“The works of Giorgio Andreotta Calò, Roberto Cuoghi, and Adelita Husni-Bey stand out as complementary yet different in their approach to making art in Italy today,” says Cecilia Alemani, Curator of the Italian Pavilion. “These three artists were born in Italy between the mid-1970s and the mid-1980s, and came onto the domestic and international scene at the brink of the new century, each at their own level of fame: from Husni-Bey’s promising young talent, to Cuoghi’s more mature oeuvre. While their art and their languages are global, their work is still closely tied to Italian culture. I’ve chosen to invite fewer artists than in the past in order to align the Italian Pavilion with the other national pavilions at the Biennale. That’s why my project is not meant to provide a full overview of Italian art: instead, it will provide an in-depth look at the work of three unique voices that have come to the fore in recent years, giving them the space, time, and resources to develop an ambitious large-scale project that will mark a milestone in their career, and give visitors the opportunity to explore their minds and universes. I hope this pavilion will convey an image of the contemporary, cosmopolitan Italy, no longer seen through the nostalgic lens of previous generations, but looking to the future with enthusiasm and the critical capacity to respond to the new experiments of other nations.”
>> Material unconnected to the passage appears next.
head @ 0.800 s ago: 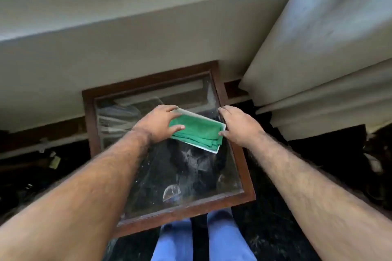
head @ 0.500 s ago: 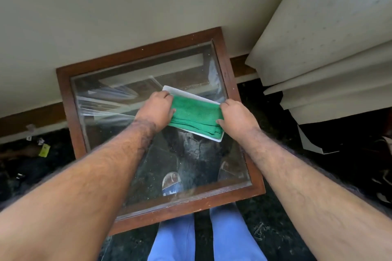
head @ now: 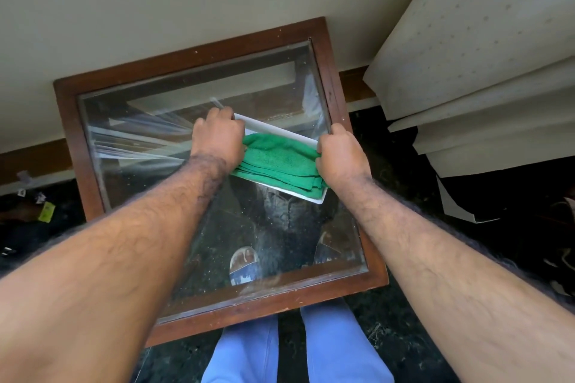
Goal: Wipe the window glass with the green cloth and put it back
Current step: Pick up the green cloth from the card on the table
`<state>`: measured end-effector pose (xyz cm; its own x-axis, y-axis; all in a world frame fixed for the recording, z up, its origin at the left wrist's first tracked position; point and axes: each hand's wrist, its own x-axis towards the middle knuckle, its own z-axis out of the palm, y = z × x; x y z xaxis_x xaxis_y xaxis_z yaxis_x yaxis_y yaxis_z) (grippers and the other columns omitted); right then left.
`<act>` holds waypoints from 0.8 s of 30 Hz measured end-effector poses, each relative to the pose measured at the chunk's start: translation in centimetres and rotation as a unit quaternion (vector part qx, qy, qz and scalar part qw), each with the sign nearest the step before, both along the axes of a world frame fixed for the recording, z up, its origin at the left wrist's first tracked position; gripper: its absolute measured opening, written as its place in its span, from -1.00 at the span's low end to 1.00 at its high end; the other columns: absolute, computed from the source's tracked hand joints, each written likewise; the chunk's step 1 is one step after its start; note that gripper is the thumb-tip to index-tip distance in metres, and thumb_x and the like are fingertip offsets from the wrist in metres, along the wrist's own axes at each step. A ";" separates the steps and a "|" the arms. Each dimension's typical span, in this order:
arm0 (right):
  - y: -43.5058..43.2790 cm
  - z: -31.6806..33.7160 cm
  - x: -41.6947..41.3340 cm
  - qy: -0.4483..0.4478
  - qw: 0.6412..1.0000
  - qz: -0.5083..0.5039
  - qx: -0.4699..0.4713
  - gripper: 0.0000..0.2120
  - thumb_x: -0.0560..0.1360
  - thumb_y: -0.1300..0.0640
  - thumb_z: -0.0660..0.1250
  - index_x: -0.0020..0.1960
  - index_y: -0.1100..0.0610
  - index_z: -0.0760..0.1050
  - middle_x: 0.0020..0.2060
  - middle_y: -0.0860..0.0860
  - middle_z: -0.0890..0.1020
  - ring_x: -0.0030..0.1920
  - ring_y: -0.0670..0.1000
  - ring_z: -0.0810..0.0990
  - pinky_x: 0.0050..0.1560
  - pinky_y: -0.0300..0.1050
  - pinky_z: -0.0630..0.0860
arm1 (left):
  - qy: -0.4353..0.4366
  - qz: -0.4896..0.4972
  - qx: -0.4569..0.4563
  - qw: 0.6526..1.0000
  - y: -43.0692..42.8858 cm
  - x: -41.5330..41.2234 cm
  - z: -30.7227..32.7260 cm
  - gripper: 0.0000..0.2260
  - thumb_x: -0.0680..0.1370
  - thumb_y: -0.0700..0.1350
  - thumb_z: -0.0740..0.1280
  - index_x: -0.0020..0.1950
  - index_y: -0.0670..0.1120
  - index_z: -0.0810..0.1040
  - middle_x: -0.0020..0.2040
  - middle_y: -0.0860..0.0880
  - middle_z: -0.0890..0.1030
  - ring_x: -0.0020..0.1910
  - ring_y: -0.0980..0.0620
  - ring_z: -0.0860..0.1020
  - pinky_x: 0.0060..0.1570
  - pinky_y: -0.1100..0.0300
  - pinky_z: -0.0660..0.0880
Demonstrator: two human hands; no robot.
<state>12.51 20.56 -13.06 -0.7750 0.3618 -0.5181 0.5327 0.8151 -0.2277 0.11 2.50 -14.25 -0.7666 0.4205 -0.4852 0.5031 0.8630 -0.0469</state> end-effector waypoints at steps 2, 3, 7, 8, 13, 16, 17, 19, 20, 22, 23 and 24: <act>0.2 0.7 0.0 0.002 1.000 0.000 -0.006 -0.80 0.55 0.09 0.48 0.16 0.10 0.64 0.05 -0.01 0.47 0.06 -0.01 0.48 0.07 -0.08 0.63 | -0.046 0.042 0.033 0.998 -0.1 -0.2 1.0 -0.86 0.48 -0.05 0.47 0.01 0.02 0.63 0.07 -0.05 0.58 0.13 -0.10 0.51 0.15 -0.04 0.52; 0.3 1.3 0.0 0.000 1.000 0.004 -0.011 -0.81 0.54 0.07 0.49 0.13 0.07 0.64 0.01 -0.03 0.46 0.05 -0.01 0.48 0.06 -0.08 0.61 | -0.080 0.069 0.057 0.993 -0.2 -0.1 1.5 -0.90 0.46 -0.08 0.46 -0.06 0.01 0.59 0.01 -0.04 0.58 0.06 -0.10 0.52 0.04 0.02 0.52; 1.5 5.6 -0.1 -0.022 0.997 -0.010 -0.072 -0.85 0.48 0.08 0.49 -0.09 0.03 0.51 -0.09 -0.04 0.58 -0.05 0.01 0.59 -0.14 -0.14 0.51 | -0.184 0.136 0.130 0.965 -1.9 0.1 5.2 -0.83 0.40 -0.20 0.47 -0.16 -0.06 0.49 -0.17 -0.01 0.60 -0.20 -0.05 0.54 -0.31 0.17 0.41; 1.8 6.8 -0.3 -0.026 0.996 -0.022 -0.086 -0.84 0.47 0.09 0.49 -0.12 0.02 0.50 -0.10 -0.02 0.61 -0.07 0.01 0.61 -0.19 -0.15 0.51 | -0.192 0.146 0.139 0.960 -2.4 0.1 6.4 -0.81 0.39 -0.21 0.48 -0.16 -0.03 0.48 -0.15 0.00 0.61 -0.17 -0.04 0.55 -0.27 0.17 0.43; 3.4 15.2 -3.0 0.014 0.994 -0.012 -0.105 -0.84 0.45 0.15 0.48 -0.01 -0.02 0.58 0.01 -0.02 0.71 -0.01 0.02 0.68 -0.06 -0.04 0.66 | -0.183 0.156 0.202 0.949 -3.5 -2.0 14.4 -0.77 0.42 -0.24 0.53 0.01 0.00 0.66 -0.02 -0.02 0.72 -0.02 -0.02 0.65 0.04 0.22 0.50; 4.4 21.0 -5.3 0.044 0.994 0.022 -0.096 -0.69 0.47 0.19 0.46 0.19 -0.02 0.67 0.13 -0.05 0.73 0.14 0.01 0.69 0.23 0.03 0.67 | -0.169 0.150 0.218 0.950 -3.2 -3.9 20.3 -0.82 0.42 -0.19 0.51 -0.07 0.07 0.67 -0.10 0.05 0.70 -0.10 0.02 0.62 -0.05 0.22 0.46; 4.7 23.1 -5.9 0.057 0.994 0.032 -0.082 -0.68 0.45 0.19 0.45 0.19 -0.01 0.70 0.12 -0.04 0.75 0.15 0.02 0.69 0.25 0.01 0.66 | -0.158 0.151 0.229 0.948 -3.0 -4.4 22.7 -0.82 0.41 -0.18 0.50 -0.10 0.09 0.65 -0.13 0.06 0.69 -0.13 0.03 0.60 -0.07 0.23 0.43; 5.4 27.0 -7.0 0.090 0.993 0.040 -0.066 -0.68 0.42 0.19 0.44 0.14 0.00 0.74 0.08 -0.01 0.78 0.14 0.04 0.70 0.23 -0.04 0.65 | -0.145 0.155 0.261 0.942 -2.5 -5.5 26.8 -0.81 0.41 -0.19 0.50 -0.10 0.08 0.64 -0.15 0.05 0.67 -0.15 0.03 0.57 -0.08 0.24 0.41; 5.6 29.1 -7.6 0.106 0.992 0.038 -0.063 -0.68 0.41 0.19 0.44 0.13 0.02 0.75 0.06 0.00 0.79 0.13 0.04 0.70 0.21 -0.08 0.64 | -0.138 0.157 0.280 0.937 -2.3 -6.1 29.0 -0.82 0.40 -0.20 0.50 -0.09 0.06 0.65 -0.16 0.04 0.67 -0.16 0.03 0.56 -0.08 0.24 0.41; 6.0 33.3 -8.3 0.136 0.989 0.031 -0.057 -0.69 0.41 0.19 0.45 0.12 0.03 0.76 0.04 0.00 0.80 0.11 0.03 0.71 0.18 -0.11 0.63 | -0.125 0.164 0.320 0.925 -2.0 -6.9 33.5 -0.84 0.38 -0.18 0.49 -0.10 0.05 0.65 -0.20 0.05 0.65 -0.21 0.04 0.54 -0.15 0.24 0.42; 6.2 35.1 -8.6 0.156 0.986 0.025 -0.060 -0.70 0.41 0.19 0.45 0.11 0.04 0.77 0.03 0.00 0.80 0.10 0.03 0.71 0.18 -0.10 0.64 | -0.117 0.167 0.345 0.916 -1.9 -7.3 35.5 -0.85 0.35 -0.13 0.48 -0.12 0.05 0.65 -0.21 0.05 0.64 -0.23 0.03 0.53 -0.18 0.23 0.44; 6.4 37.0 -9.0 0.178 0.982 0.018 -0.063 -0.71 0.41 0.19 0.46 0.10 0.04 0.77 0.02 0.00 0.80 0.10 0.02 0.72 0.19 -0.10 0.64 | -0.106 0.169 0.370 0.907 -1.7 -7.7 37.5 -0.83 0.30 -0.08 0.44 -0.12 0.04 0.64 -0.22 0.03 0.63 -0.24 0.02 0.53 -0.19 0.22 0.47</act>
<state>3.52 26.99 23.98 -0.9263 0.2804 -0.2517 0.3722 0.7855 -0.4945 -7.55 0.79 23.28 -0.8348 0.4497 -0.3178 0.1335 0.7251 0.6756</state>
“Cecilia Alemani is a person with enormous international expertise, and her project for the Italian Pavilion is ambitious and highly innovative,” says Dario Franceschini, Italian Minister of Cultural Heritage and Activities and Tourism.
“The decision to announce the artists earlier than in previous Biennales underscores the new path taken by the Ministry of Cultural Heritage and Activities and Tourism, even in its management of the entire process,” explains Federica Galloni, the ministry’s head of the General Directorate for Art, Contemporary Architecture and Urban Peripheries, and Italian Pavilion Commissioner. “This year, we felt it was very important that the Directorate-General appoint the pavilion curator more than a year before the opening of the Biennale, in order to give both curator and artists ample time to work. Fostering, highlighting, and supporting Italian creativity on the international scene are among the Directorate-General’s main objectives, and the Venice Biennale has always been a pivotal opportunity for global dialogue in the cultural sphere. We are therefore particularly proud of the path we’ve embarked on for 2017, since we’re conscious that organizing the Italian Pavilion with a time frame that shows proper respect for everyone’s role and work can only make a positive contribution to defining our national identity within contemporary culture.”